** TASK DETAILS **
Using the records below, repeat exactly the lines from the one holding "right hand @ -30" through the one holding "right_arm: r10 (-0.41", both ends included, and no others.

[Opening RECORDED DATA section]

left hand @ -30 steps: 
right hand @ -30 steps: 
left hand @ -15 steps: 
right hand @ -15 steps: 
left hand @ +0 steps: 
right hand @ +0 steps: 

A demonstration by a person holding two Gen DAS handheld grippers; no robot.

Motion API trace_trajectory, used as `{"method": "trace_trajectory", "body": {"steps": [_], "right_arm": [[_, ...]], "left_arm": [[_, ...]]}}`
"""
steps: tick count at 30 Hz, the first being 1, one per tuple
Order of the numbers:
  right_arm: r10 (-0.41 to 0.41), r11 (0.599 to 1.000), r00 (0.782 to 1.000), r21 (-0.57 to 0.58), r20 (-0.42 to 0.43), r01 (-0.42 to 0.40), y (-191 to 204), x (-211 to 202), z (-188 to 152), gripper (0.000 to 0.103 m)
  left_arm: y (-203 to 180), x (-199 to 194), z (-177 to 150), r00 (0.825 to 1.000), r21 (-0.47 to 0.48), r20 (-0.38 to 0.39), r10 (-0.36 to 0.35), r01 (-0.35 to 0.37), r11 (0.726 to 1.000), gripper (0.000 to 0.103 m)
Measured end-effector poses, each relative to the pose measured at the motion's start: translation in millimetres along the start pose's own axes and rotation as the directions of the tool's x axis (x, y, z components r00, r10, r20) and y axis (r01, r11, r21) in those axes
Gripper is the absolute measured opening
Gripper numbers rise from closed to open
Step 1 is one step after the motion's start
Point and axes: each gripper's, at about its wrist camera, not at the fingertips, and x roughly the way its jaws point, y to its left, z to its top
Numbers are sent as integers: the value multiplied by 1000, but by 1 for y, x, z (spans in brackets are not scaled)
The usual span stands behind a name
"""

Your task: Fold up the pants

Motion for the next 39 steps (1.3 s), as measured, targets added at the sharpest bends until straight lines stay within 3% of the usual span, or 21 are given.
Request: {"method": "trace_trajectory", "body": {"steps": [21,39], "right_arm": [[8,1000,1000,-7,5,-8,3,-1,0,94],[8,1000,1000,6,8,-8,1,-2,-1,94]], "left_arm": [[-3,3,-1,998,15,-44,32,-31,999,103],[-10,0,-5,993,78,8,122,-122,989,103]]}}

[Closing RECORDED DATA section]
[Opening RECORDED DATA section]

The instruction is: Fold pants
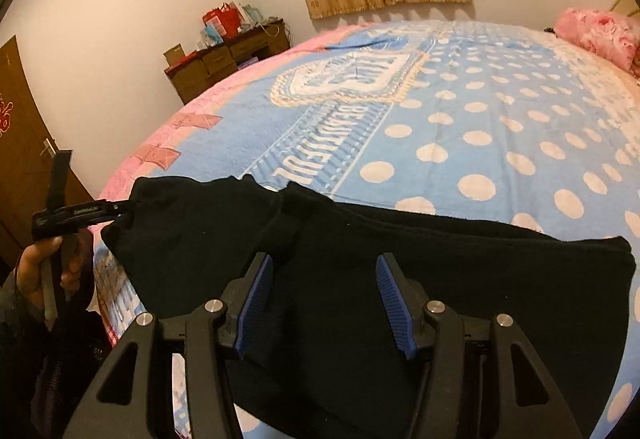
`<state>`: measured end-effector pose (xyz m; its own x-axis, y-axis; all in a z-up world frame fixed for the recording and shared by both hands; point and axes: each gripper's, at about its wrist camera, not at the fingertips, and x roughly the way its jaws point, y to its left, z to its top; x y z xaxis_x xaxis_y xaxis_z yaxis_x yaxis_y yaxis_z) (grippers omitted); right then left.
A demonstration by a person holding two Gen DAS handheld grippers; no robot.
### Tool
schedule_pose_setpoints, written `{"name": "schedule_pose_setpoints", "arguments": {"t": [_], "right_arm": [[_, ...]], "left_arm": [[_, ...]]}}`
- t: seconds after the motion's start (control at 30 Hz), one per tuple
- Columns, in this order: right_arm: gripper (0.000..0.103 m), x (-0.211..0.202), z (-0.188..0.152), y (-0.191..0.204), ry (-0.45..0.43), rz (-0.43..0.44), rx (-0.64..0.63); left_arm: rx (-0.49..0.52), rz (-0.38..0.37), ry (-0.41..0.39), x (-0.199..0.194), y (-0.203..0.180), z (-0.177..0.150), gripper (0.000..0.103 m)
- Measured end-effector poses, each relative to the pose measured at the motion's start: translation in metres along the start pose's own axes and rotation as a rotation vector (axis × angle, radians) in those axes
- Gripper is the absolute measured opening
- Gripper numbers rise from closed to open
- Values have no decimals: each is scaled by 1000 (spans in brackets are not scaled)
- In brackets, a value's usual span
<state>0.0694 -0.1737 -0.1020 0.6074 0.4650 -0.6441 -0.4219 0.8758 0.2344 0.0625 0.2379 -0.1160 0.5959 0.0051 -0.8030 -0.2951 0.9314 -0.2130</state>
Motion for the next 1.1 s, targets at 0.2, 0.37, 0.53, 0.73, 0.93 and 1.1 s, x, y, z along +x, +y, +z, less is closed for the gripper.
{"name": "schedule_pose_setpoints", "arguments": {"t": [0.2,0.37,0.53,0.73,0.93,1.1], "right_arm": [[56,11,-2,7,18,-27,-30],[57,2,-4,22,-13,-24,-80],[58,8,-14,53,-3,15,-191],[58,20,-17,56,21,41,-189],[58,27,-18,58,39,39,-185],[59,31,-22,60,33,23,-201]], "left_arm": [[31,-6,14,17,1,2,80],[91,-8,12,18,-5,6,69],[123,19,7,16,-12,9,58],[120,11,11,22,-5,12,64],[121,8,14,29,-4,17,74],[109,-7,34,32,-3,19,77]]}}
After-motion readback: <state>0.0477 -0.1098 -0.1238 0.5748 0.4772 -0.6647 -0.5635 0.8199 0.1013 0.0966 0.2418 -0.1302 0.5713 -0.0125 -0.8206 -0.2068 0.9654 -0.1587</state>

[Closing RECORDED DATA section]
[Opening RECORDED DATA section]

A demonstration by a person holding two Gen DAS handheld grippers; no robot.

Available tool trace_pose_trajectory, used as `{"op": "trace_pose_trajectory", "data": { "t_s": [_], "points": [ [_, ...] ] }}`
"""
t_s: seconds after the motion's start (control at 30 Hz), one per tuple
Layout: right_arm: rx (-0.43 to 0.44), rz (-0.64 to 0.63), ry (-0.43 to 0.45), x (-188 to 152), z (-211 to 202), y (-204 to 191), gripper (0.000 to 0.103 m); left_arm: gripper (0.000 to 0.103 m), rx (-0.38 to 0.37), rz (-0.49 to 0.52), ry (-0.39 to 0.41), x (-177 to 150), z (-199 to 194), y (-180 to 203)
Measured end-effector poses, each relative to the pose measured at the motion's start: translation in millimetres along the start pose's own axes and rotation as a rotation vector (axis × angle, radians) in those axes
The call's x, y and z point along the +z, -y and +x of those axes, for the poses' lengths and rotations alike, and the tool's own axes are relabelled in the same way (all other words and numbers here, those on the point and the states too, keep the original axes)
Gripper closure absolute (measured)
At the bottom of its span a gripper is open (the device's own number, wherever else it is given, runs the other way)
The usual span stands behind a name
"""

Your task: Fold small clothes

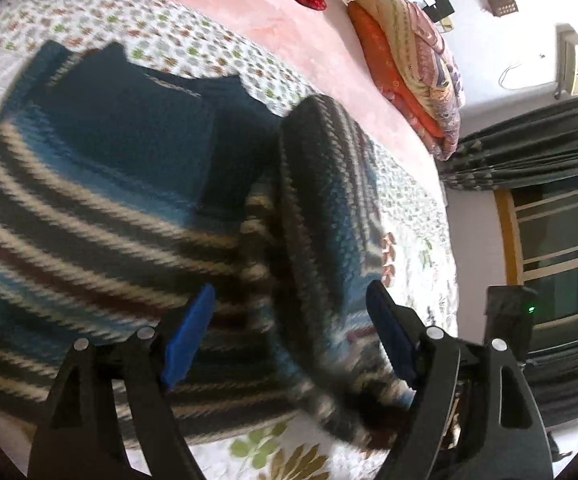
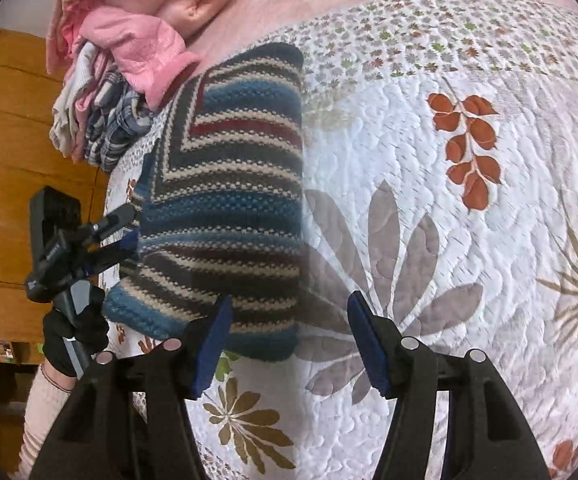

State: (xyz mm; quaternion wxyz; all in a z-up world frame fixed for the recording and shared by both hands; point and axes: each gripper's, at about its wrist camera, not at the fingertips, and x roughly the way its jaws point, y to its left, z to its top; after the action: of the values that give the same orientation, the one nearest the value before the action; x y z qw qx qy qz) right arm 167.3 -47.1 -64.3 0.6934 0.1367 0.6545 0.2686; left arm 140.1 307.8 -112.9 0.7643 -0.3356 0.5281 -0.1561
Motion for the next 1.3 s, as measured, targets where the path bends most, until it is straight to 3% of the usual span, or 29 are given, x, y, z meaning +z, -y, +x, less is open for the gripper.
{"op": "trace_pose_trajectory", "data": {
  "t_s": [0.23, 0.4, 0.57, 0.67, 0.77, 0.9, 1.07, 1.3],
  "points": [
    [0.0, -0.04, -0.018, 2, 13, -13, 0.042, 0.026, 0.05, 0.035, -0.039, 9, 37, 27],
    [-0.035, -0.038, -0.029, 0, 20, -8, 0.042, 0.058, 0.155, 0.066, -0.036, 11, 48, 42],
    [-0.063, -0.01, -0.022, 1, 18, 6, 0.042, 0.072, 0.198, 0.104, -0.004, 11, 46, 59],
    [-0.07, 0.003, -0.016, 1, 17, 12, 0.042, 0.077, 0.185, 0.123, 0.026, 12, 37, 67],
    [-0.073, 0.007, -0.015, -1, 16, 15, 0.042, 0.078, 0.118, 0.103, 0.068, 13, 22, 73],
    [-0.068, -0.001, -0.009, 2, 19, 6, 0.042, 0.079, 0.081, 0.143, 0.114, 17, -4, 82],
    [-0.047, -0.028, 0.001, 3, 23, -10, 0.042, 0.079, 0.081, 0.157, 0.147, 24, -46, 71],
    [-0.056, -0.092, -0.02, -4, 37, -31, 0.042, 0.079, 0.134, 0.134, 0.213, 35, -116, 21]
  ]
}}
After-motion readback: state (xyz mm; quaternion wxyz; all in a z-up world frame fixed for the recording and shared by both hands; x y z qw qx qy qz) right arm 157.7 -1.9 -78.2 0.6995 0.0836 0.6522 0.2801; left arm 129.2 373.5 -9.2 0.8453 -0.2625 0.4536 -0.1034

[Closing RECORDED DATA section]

** RESPONSE BOX **
right hand @ -30 steps: 
left hand @ -15 steps: 
right hand @ -15 steps: 
left hand @ +0 steps: 
right hand @ +0 steps: 

A demonstration by a person holding two Gen DAS handheld grippers; no robot.

Motion API trace_trajectory, used as `{"method": "trace_trajectory", "body": {"steps": [_], "right_arm": [[_, ...]], "left_arm": [[_, ...]]}}`
"""
steps: tick count at 30 Hz, the first being 1, one per tuple
Order of the numbers:
  right_arm: r10 (-0.41 to 0.41), r11 (0.599 to 1.000), r00 (0.782 to 1.000), r21 (-0.57 to 0.58), r20 (-0.42 to 0.43), r01 (-0.42 to 0.40), y (-191 to 204), x (-211 to 202), z (-188 to 152), gripper (0.000 to 0.103 m)

This completes the requested output.